Task goal
The response must consist of the lines from the one holding "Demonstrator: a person" through the final line of the entries, given again exactly and without any pictures.

Records supplied
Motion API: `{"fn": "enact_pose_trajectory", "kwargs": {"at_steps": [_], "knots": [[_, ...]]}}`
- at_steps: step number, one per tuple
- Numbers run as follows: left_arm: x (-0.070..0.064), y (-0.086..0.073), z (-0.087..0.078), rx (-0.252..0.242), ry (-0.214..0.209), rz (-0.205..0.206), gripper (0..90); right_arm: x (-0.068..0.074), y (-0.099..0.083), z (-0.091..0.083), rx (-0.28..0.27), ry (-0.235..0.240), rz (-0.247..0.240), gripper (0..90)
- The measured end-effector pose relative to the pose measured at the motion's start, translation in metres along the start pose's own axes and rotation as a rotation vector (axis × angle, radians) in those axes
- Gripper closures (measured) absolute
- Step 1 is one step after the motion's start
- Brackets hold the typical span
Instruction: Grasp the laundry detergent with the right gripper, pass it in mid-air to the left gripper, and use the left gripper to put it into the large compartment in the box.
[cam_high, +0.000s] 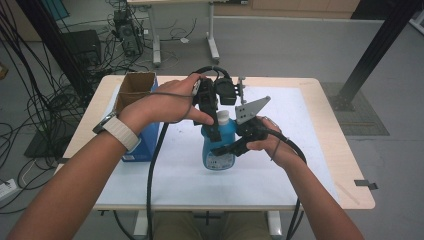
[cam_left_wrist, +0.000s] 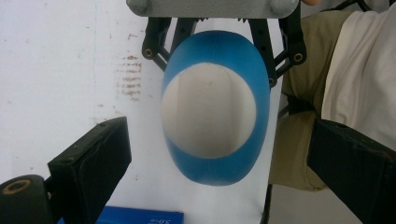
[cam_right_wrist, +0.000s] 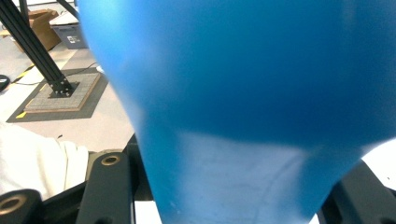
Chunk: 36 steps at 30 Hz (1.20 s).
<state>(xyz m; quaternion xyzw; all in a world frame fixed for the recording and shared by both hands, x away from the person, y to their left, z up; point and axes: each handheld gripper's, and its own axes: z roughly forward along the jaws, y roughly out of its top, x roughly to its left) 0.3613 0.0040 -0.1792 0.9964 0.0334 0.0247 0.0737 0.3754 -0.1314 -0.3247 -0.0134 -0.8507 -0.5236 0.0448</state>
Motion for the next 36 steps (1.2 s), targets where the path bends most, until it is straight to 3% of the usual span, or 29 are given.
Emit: {"fn": "enact_pose_trajectory", "kwargs": {"at_steps": [17, 29, 36], "knots": [[0.000, 0.000, 0.001, 0.002, -0.002, 0.002, 6.9, 0.001, 0.001, 0.001, -0.001, 0.009, 0.008, 43.6], [0.001, 0.004, 0.009, 0.009, -0.018, -0.006, 9.5, 0.004, 0.008, -0.001, 0.008, 0.004, -0.019, 43.6], [0.001, 0.007, 0.011, 0.024, -0.025, 0.012, 11.4, 0.006, 0.013, 0.000, 0.009, 0.011, -0.020, 43.6]]}}
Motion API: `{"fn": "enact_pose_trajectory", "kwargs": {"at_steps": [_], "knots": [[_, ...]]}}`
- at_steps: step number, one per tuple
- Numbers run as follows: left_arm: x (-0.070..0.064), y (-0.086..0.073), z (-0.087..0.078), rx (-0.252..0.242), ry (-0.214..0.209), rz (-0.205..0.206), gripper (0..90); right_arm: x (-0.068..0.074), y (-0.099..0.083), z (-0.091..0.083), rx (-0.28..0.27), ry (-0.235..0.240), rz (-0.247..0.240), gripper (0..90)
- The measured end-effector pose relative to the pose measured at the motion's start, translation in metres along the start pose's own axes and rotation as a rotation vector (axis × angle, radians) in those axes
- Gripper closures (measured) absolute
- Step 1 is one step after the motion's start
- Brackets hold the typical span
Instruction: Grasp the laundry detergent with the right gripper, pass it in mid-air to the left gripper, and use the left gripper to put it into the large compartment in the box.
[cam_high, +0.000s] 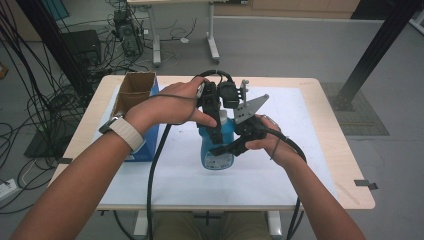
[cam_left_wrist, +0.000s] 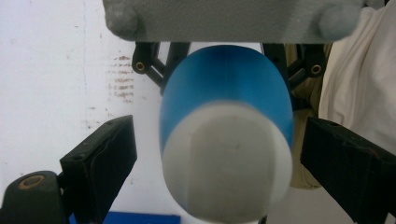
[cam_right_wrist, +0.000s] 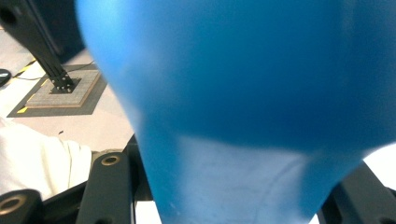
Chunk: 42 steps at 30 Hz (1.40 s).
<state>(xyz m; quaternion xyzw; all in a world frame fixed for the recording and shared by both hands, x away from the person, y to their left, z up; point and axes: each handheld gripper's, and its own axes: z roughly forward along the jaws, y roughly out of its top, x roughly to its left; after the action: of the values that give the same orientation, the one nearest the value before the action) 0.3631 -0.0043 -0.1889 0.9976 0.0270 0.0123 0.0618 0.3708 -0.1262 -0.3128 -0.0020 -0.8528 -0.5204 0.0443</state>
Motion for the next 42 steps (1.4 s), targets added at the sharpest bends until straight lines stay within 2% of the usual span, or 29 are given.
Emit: {"fn": "enact_pose_trajectory", "kwargs": {"at_steps": [13, 21, 31, 37, 41, 42], "knots": [[-0.0001, 0.0022, 0.0016, 0.000, -0.001, 0.009, 17.4, 0.0031, 0.0096, -0.0051, -0.010, 0.004, -0.011, 43.6], [-0.0005, 0.0018, 0.0015, 0.000, -0.009, 0.018, 25.4, 0.0031, 0.0098, -0.0037, -0.003, 0.008, -0.009, 43.7], [-0.0006, 0.0026, 0.0029, 0.011, -0.014, 0.021, 27.7, 0.0034, 0.0101, -0.0024, -0.005, 0.016, -0.008, 43.7], [-0.0009, 0.0031, 0.0034, 0.012, -0.015, 0.023, 32.3, 0.0024, 0.0097, -0.0024, -0.001, 0.008, -0.019, 43.7], [-0.0008, 0.0030, 0.0037, 0.015, -0.020, 0.021, 33.9, 0.0032, 0.0096, -0.0021, -0.005, 0.019, -0.006, 43.7], [-0.0007, 0.0029, 0.0036, 0.015, -0.024, 0.022, 34.8, 0.0020, 0.0093, -0.0020, 0.001, 0.010, -0.018, 43.7]]}}
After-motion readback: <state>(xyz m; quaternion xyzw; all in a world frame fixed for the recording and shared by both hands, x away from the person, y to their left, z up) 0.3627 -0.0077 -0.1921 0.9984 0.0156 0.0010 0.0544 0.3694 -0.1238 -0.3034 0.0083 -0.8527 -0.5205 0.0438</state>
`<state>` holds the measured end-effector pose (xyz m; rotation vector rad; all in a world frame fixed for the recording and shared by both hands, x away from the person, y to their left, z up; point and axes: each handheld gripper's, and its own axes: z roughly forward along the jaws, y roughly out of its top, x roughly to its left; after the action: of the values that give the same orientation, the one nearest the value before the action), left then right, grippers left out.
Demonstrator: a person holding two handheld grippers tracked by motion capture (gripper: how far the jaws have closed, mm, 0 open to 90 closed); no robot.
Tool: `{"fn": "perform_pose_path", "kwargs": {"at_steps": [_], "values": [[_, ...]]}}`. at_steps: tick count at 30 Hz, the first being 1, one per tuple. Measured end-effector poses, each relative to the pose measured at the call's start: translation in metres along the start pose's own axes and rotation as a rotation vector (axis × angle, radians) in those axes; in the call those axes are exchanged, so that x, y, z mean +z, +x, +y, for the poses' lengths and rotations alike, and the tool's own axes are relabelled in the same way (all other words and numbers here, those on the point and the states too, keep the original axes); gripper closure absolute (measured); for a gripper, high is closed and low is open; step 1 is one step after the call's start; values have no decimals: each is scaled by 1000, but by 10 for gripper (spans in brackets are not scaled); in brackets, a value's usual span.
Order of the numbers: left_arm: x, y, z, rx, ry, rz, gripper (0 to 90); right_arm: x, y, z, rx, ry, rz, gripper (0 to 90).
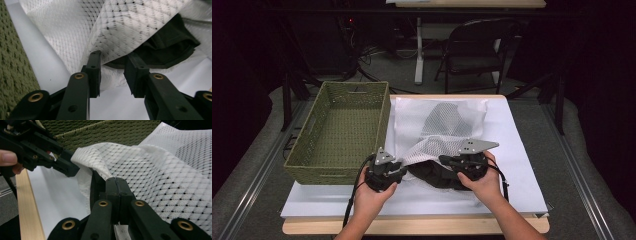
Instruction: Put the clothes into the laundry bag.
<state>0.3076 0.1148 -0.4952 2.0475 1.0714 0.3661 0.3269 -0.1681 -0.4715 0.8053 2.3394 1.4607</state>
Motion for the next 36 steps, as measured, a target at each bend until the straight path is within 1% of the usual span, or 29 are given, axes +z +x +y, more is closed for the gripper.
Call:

The answer
Demonstrator: a person holding two handheld grippers tracked by motion capture (gripper: how far the jaws have closed, mm, 0 open to 90 closed); no robot.
Tool: `{"fn": "perform_pose_path", "kwargs": {"at_steps": [_], "values": [[_, ...]]}}`. at_steps: tick count at 30 Hz, the first being 1, one per tuple. Measured end-effector poses, each relative to the pose measured at the call's start: translation in metres along the start pose's own axes and rotation as a rotation vector (axis × angle, radians) in those axes; in the call those axes are exchanged, so that x, y, z mean +z, +x, +y, for the poses' lengths and rotations alike, and the tool's own axes are relabelled in the same way (all other words and numbers here, those on the point and the states too, keep the original axes); gripper closure absolute (measured); for a gripper, high is closed and low is open; step 1 is one step after the call's start; values have no decimals: each is scaled by 1000, but by 10 for gripper (spans in brackets are not scaled); in brackets, a value's usual span.
Order of the numbers: left_arm: x, y, z, rx, ry, rz, gripper (0 to 90); right_arm: x, y, z, rx, ry, rz, gripper (0 to 90).
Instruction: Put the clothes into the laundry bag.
<state>0.3076 0.1148 -0.4952 2.0475 1.0714 0.3661 0.3269 -0.1681 -0.4715 0.8053 2.3394 1.4607</state>
Motion for the next 36 steps, as measured, a target at each bend until the straight path is within 1% of the usual span, or 29 are given, axes +z +x +y, more is closed for the gripper.
Call:

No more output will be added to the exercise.